TASK GOAL -> Where the data below has the string "document", return the whole line.

SOURCE MATERIAL ->
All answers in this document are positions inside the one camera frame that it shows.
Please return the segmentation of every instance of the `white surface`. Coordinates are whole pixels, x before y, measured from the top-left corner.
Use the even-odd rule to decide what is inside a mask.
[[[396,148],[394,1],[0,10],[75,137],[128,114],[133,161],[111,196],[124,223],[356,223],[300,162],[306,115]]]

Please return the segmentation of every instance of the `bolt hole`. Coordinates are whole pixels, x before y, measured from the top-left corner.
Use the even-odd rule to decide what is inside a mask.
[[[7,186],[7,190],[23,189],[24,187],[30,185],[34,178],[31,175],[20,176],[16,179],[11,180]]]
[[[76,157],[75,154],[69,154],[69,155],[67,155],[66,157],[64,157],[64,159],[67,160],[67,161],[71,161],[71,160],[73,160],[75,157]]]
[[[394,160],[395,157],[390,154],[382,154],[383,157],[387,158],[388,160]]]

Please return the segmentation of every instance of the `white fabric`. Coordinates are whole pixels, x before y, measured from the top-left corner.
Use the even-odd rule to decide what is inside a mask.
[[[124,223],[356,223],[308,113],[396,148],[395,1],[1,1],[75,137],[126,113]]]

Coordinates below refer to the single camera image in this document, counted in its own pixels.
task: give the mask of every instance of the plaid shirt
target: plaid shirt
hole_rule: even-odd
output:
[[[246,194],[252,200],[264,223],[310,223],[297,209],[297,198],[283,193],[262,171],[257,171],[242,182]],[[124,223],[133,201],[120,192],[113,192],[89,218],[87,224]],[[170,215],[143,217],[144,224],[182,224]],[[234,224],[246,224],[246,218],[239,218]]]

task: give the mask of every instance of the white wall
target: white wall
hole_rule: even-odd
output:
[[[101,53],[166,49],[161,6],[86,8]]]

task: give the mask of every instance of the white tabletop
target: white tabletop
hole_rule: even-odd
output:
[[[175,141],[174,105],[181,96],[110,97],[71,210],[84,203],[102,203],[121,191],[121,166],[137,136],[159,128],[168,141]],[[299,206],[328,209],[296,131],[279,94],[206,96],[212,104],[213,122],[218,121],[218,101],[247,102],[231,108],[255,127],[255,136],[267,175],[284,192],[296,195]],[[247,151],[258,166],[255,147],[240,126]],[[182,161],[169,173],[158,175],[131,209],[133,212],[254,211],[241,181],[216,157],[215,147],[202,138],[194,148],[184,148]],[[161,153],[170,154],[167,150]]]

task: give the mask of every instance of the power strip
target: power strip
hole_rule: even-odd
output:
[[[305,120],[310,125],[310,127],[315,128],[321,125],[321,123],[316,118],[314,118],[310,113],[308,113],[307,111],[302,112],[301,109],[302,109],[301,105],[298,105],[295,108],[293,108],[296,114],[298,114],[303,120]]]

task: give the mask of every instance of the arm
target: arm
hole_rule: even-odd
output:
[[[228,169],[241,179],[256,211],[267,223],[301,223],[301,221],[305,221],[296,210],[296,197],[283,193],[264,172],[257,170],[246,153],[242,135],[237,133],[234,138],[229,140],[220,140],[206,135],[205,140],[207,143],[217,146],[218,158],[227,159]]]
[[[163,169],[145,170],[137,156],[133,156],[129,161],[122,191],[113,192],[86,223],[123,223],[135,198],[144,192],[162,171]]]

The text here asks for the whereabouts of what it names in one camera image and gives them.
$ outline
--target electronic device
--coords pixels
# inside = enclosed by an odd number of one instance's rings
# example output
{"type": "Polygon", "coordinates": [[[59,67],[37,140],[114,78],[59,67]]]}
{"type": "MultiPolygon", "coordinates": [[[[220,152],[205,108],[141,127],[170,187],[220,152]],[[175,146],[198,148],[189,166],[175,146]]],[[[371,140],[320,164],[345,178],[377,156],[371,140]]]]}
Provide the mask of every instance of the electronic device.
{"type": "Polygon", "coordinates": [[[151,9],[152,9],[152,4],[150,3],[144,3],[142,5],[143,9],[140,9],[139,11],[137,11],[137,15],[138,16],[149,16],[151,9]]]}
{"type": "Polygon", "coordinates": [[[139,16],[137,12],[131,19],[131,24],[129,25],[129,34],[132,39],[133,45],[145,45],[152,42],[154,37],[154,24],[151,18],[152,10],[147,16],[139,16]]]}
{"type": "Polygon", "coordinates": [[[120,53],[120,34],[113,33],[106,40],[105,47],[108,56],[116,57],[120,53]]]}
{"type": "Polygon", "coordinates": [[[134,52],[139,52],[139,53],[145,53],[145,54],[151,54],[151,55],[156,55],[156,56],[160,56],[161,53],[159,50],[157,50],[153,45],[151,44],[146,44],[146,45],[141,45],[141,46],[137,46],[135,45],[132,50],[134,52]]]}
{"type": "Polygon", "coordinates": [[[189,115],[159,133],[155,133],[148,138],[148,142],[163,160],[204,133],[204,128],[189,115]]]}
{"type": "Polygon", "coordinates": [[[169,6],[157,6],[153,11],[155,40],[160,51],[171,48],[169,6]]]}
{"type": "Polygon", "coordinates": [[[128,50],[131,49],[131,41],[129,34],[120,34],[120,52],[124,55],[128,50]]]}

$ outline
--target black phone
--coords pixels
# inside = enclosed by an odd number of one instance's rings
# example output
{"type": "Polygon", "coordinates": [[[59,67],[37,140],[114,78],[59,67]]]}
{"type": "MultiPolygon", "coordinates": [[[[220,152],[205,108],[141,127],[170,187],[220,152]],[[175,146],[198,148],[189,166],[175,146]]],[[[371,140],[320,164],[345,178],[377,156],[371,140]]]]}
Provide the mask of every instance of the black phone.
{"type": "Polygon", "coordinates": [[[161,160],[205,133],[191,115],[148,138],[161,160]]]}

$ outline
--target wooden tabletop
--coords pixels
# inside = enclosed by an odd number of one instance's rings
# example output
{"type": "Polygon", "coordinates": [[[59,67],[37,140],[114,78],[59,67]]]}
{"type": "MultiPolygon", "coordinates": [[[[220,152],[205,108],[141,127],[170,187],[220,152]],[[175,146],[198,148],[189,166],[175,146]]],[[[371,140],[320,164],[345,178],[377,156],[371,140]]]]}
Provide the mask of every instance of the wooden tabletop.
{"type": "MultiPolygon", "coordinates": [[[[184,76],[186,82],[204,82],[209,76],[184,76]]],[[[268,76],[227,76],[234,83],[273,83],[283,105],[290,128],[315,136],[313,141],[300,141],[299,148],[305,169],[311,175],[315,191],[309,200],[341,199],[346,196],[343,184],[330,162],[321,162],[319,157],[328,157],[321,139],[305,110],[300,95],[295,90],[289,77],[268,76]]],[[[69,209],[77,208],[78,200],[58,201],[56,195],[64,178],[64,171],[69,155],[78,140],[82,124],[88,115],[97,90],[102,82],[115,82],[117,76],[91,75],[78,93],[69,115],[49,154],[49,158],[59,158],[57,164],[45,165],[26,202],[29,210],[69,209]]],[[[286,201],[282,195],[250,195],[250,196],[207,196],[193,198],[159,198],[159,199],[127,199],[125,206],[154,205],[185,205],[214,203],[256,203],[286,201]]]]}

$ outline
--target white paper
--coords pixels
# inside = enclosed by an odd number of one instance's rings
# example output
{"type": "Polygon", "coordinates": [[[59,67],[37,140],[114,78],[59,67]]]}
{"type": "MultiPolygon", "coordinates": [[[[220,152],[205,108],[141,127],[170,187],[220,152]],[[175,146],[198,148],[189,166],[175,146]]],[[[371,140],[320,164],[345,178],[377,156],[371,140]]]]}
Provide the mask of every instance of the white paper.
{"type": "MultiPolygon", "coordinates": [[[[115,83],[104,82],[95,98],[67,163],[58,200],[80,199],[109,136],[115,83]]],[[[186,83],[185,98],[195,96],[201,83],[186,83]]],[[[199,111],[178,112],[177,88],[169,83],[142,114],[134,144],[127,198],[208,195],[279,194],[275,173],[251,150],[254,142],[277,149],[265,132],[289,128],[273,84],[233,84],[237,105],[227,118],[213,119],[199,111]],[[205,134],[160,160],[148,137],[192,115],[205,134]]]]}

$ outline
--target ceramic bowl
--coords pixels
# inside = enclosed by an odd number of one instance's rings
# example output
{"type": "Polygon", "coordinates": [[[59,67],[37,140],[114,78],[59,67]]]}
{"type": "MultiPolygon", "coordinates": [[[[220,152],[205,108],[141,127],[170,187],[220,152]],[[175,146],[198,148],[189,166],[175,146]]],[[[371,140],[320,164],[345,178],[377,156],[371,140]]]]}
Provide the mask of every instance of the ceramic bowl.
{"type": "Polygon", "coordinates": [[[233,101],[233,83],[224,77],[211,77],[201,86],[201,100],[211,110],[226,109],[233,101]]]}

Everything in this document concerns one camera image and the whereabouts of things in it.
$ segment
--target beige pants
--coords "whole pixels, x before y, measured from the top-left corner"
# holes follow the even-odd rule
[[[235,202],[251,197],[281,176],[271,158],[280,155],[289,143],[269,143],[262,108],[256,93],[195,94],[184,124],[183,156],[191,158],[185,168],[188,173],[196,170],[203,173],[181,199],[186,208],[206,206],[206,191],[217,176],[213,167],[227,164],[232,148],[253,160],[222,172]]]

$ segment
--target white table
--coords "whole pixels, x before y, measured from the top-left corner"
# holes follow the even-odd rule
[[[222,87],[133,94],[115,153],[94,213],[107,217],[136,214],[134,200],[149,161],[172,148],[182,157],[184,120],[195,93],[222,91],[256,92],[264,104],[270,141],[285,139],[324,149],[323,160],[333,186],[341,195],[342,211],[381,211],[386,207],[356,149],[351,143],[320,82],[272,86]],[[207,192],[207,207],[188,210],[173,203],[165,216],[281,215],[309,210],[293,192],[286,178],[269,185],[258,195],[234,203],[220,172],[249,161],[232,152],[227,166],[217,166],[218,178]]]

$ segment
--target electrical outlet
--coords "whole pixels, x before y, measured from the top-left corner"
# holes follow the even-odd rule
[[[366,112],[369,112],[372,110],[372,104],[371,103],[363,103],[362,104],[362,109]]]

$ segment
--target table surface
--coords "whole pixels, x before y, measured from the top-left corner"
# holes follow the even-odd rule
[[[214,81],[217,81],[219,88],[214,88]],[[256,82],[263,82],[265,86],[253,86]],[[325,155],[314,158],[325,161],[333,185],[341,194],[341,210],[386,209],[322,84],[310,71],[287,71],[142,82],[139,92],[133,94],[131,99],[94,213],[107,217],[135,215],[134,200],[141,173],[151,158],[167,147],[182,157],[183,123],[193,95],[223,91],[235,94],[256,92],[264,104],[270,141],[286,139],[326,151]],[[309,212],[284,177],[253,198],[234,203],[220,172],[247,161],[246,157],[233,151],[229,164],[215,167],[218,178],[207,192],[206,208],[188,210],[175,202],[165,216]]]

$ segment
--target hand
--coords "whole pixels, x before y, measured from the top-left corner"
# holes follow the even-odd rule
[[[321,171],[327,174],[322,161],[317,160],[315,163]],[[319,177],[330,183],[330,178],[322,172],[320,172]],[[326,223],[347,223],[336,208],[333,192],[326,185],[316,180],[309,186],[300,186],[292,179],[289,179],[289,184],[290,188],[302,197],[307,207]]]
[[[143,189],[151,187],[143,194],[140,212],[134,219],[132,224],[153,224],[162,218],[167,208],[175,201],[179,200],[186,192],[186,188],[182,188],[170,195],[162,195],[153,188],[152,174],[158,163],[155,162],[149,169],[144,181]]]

TASK RESULT ->
All answers in this document are positions inside the one camera frame that it shows.
Coordinates below refer to the single camera image in this document, counted in its own pixels.
Everything in this document concerns one camera image and the whereabouts of things in it.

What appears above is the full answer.